In this embodiment, when the metering module initiates the acquisition request, the metering module acquires the public key digital signature certificate of the management module. The digital signature certificate is used for verifying the validity of the management module. Specifically, the digital signature certificate is generated by the authentication terminal and is sent to the management module.

By using the digital signature certificate in the embodiment, the security of the communication data transmission between the two cores can be further improved.

In order to make the present solution more clear to those skilled in the art, the generation and issuance process of the digital signature certificate will be described. Fig. 6 is a schematic diagram of digital signature certificate generation according to an embodiment of the present application.

1) Generation process of digital signature certificate

In the supply verification process of the IR46 electric energy meter management module, EPCA performs the following steps in the safe environment such as a verification room:

s100: the authentication terminal acquires a public KEY (KEY _ M) of the management module;

s101: the authentication terminal uses the public KEY (KEY _ M) of the authentication private KEY encryption management module to obtain a public KEY ciphertext C _ KEY _ M;

s102: the authentication terminal uses a hash function to carry out hash operation on the public KEY ciphertext C _ KEY _ M to generate a public KEY ciphertext abstract;

s103: and the authentication terminal uses the authentication private key to call a digital signature algorithm to the public key ciphertext abstract to encrypt the public key ciphertext abstract so as to obtain a digital signature.
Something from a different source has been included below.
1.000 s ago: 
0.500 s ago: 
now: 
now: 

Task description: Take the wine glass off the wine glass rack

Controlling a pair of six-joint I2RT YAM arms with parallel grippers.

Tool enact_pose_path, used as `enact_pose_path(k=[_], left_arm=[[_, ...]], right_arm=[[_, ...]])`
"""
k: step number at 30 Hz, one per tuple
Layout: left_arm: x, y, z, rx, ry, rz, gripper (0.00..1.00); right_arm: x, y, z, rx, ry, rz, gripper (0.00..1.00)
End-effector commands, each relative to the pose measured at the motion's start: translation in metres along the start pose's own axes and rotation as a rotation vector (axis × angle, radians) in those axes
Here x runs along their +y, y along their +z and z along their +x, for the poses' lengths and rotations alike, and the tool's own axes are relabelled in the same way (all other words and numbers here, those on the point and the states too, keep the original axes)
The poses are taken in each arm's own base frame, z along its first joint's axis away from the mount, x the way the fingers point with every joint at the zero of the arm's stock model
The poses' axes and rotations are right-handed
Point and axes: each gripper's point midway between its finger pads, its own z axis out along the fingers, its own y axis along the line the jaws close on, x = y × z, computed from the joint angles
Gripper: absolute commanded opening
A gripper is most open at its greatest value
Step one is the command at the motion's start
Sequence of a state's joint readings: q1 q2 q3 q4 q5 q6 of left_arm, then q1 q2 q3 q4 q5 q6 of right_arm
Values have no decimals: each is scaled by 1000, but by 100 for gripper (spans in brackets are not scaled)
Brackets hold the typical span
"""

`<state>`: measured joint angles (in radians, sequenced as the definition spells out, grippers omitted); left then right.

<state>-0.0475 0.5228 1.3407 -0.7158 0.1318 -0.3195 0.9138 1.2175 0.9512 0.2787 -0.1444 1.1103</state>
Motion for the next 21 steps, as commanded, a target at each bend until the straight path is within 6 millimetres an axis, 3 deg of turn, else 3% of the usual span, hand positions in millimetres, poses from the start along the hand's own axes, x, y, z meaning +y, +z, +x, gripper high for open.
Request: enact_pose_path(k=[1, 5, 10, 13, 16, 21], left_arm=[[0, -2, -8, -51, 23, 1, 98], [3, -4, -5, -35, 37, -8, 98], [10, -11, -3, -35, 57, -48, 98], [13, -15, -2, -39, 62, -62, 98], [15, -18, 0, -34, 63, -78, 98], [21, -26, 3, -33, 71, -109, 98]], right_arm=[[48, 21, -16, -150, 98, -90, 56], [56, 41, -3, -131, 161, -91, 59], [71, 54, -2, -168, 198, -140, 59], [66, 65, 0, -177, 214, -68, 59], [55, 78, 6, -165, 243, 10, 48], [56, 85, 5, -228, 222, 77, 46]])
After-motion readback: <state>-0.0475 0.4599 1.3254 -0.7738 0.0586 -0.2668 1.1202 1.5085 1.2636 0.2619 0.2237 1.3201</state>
S104: and the authentication terminal forms a digital signature certificate through the public key ciphertext and the digital signature.

2) Process for issuing digitally signed certificates

The digital signature certificate issuing is uniquely executed by an EPCA (electronic product Access control) mechanism, and the EPCA performs security authentication by an embedded security control module (ESAM) through an authentication terminal and a management module;

the authentication terminal encrypts and signs the generated digital signature certificate of the management module in an ESAM ciphertext and MAC mode and then issues the encrypted and signed digital signature certificate to the management module;

the management module receives the ciphertext and the MAC data and then performs ESAM decryption and signature verification;

if the management module is successful in decryption and signature verification, receiving the current digital signature certificate and storing the current digital signature certificate in the nonvolatile memory; otherwise, discard and report an error.
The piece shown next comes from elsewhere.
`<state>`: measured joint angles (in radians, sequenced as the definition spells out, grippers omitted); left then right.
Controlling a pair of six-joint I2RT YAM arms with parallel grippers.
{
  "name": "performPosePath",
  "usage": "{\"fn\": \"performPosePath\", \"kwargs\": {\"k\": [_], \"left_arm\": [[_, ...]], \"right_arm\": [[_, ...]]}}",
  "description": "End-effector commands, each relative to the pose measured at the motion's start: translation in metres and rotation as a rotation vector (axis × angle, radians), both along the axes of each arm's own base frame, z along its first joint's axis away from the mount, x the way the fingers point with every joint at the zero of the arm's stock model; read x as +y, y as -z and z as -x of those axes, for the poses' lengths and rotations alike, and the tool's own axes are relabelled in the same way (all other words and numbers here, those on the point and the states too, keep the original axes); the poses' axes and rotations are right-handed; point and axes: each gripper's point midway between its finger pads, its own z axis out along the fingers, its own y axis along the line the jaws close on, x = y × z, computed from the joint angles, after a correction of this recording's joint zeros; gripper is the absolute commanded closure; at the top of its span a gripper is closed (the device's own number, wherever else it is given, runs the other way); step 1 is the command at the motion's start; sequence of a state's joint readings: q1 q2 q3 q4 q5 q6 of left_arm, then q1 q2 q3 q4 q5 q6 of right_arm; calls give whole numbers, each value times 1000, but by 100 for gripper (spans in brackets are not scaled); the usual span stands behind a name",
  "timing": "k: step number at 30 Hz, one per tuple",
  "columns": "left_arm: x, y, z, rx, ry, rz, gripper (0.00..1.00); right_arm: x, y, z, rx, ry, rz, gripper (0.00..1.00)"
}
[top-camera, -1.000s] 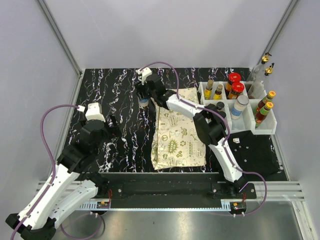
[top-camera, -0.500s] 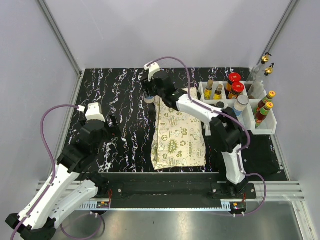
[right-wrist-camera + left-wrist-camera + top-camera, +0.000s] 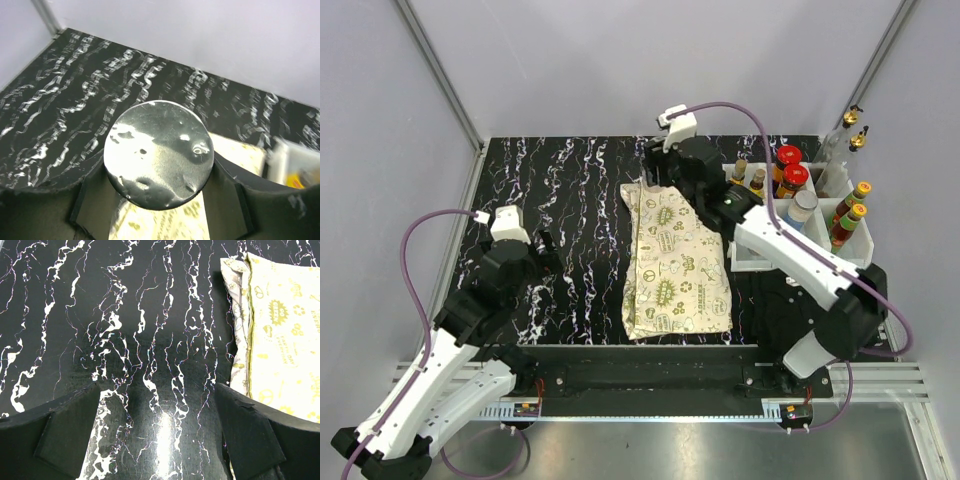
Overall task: Organize the condiment bottles
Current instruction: Place the bottle in the storage box.
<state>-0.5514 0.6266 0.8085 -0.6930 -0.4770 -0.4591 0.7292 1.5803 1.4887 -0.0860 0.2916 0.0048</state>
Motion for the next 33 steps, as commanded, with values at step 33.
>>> {"fn": "performPosePath", "kwargs": {"k": [33], "left_arm": [[-5, -15, -3, -59, 20, 42, 1]], "right_arm": [[-321, 77, 103, 129, 1075, -197, 100]]}}
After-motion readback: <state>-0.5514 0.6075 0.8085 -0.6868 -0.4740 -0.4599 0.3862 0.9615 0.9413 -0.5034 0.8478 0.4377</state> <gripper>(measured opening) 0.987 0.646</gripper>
Fig. 7 is a schematic diagram of a metering module for performing digital signature verification according to an embodiment of the present disclosure. At the side of the metering module, the verification of the digital signature certificate needs to be performed by the authentication public key pre-stored by the metering module, and the method comprises the following steps:

s110: whether the metering module detects power-on or management module replacement or not is judged, and if yes, S111 is entered;

s111: acquiring a digital signature certificate;

s112: verifying the digital signature certificate by using the authentication public key, and judging whether the verification passes, if so, entering S113, otherwise, entering S114;

s113: a digitally signed certificate is received.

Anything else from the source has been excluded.